I was wondering if anyone had any suggestions for programming courses they may have attended which are more geared towards forensics.

I know about the course that is offered at Cranfield (http//www.cranfield.ac.uk/courses/training/programming-for-digital-forensics.html) and ideally would like to have done that however they only teach it once a year in Janurary /.

Any suggestions would be welcome. I am looking at coming at this from a beginners perspective. I know many will suggest self teaching and whilst that works for some, with programming it always seems to elude me .

Extra info in case you wondered. I have a BSc and MSc in Forensic Computing and have been working as a forensic investigator for the last 7 months.

Many thanks

 
Posted : 21/03/2014 12:54 am
(@dcs1094)
Posts: 146
Estimable Member
 

I'm aware that Control-F run a Python scripting course in the UK, however have not attended

http//www.controlf.net/training/ps1/

 
Posted : 21/03/2014 4:20 am
(@mscotgrove)
Posts: 938
Prominent Member
 

My view of forensics is that very often you want to be able to examine embedded data. ie you may be looking for dates, encoded, and not nice text strings, unallocated areas of a disk, and not just nice neat files.

You therefore need tools and a mind set that can work on making sense out of apparent rubbish. There are many very good Forensic applications, but there is often the case that you want to delve a bit deeper and discover or manipulate something that a standard tool will not recognise.

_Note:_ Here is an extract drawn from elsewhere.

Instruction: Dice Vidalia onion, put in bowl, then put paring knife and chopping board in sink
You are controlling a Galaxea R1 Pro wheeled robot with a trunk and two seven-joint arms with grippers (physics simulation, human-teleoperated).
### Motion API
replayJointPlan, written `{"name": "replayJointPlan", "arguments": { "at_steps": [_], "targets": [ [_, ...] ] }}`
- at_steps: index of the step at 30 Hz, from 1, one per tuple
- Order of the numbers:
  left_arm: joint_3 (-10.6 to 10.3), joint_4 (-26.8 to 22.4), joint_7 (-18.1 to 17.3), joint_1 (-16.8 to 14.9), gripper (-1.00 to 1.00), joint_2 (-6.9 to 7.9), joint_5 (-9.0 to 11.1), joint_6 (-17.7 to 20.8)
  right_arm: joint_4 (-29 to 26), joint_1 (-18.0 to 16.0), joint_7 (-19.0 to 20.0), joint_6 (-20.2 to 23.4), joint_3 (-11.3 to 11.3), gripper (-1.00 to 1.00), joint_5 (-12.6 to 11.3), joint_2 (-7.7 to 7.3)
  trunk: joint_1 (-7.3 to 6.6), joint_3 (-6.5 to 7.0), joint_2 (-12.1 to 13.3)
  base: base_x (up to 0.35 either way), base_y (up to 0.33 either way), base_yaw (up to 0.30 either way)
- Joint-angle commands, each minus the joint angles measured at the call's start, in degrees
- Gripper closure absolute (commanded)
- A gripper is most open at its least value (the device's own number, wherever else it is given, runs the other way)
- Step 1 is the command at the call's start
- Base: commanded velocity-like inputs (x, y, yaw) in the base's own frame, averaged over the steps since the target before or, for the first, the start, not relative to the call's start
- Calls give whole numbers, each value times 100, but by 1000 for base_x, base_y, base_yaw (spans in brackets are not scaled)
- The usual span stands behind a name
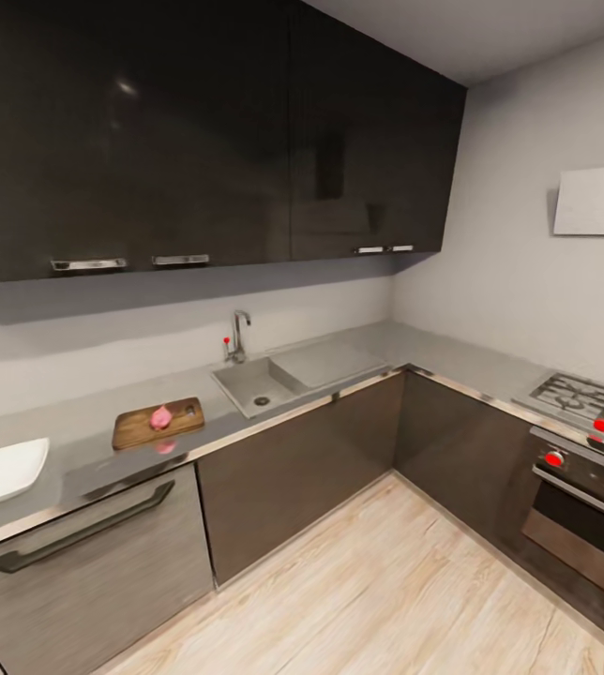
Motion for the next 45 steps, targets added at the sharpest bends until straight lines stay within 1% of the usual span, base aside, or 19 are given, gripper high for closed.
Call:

My first advice is to learn to read Hex dumps - and in particular always think of a number in Hex. 95% of the time a Hex number can make more sense than a decimal number.

Secondly, you want to get to grips with a language that allows low lever data examination and manipulation. Having used C/C++ for years, I see no reason to change. It allows for bit examination and has pointers. Lots of people know it, so help should be available.

I may not be correct, but I feel that programs such as Python may be much quicker to write 'Hello World', but I am not sure you can really map your unknown data to your processing requirements.

Programming is a skill, Forensics is an application so you may better off on a course that you understand and suits you, rather than a specific forensics course.

In this answer I assume you to program to help your forensic examinations, rather than being a full time developer - though my C/C++ suggestion would be the same for both.

 
Posted : 21/03/2014 2:17 pm
(@mcintyre2009)
Posts: 8
Active Member
Topic starter
 

Firstly DCS1094 - Thanks for the link, I'll be sure to check it out.

mscotgrove - Thanks for the extremely well written and detailed reply. I'll just paste a snippet from the Cranfield course as i feel it sums up aptly what i'm trying to achieve

"this includes struct (for interpreting raw data), logging (to ensure that your program maintains an audit trail of results produced), re (for regular expression based searching) and other modules for interpreting data (sqlite3, xml, json). We also cover the subprocess module which can be used to script other command line tools and transfer output from one program to another in order to create your own custom digital forensic workflow"

This is the kind of thing i am looking to do. Without sounding arrogant, i feel pretty comfortable performing/undertaking investigations and reading Hex. What i feel like i'm missing is the ability to move away from commercial tools and use programming to help solve problems with specific file types/ data structures when/if i encounter then.

Furthermore, the use of more higher level languages is used throughout the office, which is why i initially thought C# and Python would be more beneficial. Saying that, i'll certainly take on board what you wrote. Do you know of any well received courses?

Thanks again.

 
Posted : 21/03/2014 11:28 pm
(@mscotgrove)
Posts: 938
Prominent Member
 

Sorry I cannot help you with courses - I started over 30 years ago with Kernigham and Ritchie!

Cranfield have a very good reputation.